The styled output will highlight named entities, display lists of entities found and offer a simple visualisation of entity cooccurrence.
Web service
Using the Namescape web service
Namescape can also be called as a REST webservice which returns responses in XML, allowing it to be part of a webservice tool chain. The URLs for calling the Namescape tagger are as follows:
· /namescape/text for tagging text.
· /namescape/url for tagging URLs.
· /namescape/file for tagging text.
Each of these expects a number of parameters:
- input: (mandatory) the text (as a string), URL (as a string) or files (as form/multipart file upload) to process.

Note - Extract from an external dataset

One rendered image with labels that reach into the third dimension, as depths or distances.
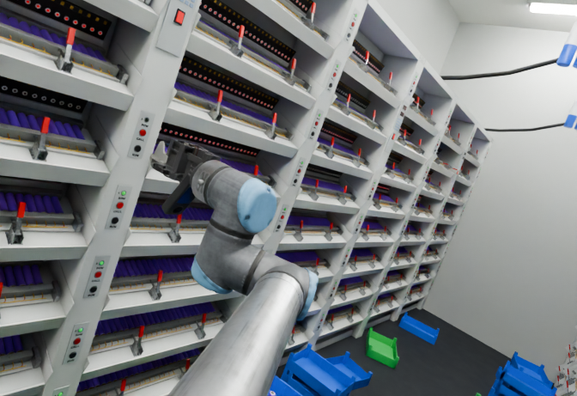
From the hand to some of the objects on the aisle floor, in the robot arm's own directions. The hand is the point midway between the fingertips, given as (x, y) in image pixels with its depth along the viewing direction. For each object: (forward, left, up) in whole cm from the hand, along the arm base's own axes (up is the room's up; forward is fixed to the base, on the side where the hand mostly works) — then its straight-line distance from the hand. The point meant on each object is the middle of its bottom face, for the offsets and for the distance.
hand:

- format: (mandatory) the format of the input. Supported values are:
- text: plain text
- html: HTML encoded text
- epub: EPUB e-book formatword: Microsoft word format (.doc)
- tei: TEI encoded text
- output: the format of the output. Supported values are:
- link: (default) tagger results are provided as links
- raw: tagger results are provided as TEI code directly
- tagger: the tagger to use. Supported values are:
- namescape: (default) Namescape tagger
- stanford: Stanford tagger
Output format
Tagged output is is returned as a TEI-encoded tokenized XML document. The document structure is documented in “Description of the curated resource” and “(GTB woordenboeken codering working paper)”.
Example invocations
Tagging plain text
http://SERVER:PORT/namescape/text?format=text&input=Amsterdam+is+een+plaats.
http://SERVER:PORT/namescape/text?format=text&input=Amsterdam+is+een+plaats.&output=raw
Tagging an HTML page at a specified URL
http://SERVER:PORT/namescape/url?format=html&input=http://www.nrc.nl&output=raw
http://SERVER:PORT/namescape/url?format=html&input=http://www.gutenberg.org/ebooks/10820.html.gen&output=styled
Uploading and tagging a TEI file using curl
FILE=zomer_in_kashmir.xml
SERVER=ner.namescape.nl
PORT=80
curl –form tagger=impact –form files=@$FILE –form output=raw –form format=tei http://$SERVER:$PORT/namescape/file
The underlying named entity taggers
We deploy two distinct named entity taggers trained on the Namescape training corpus. One is the Stanford tagger with default settings; the other is an SVM-based tagger which is set up to use some information from the main target corpus (corpus Sanders).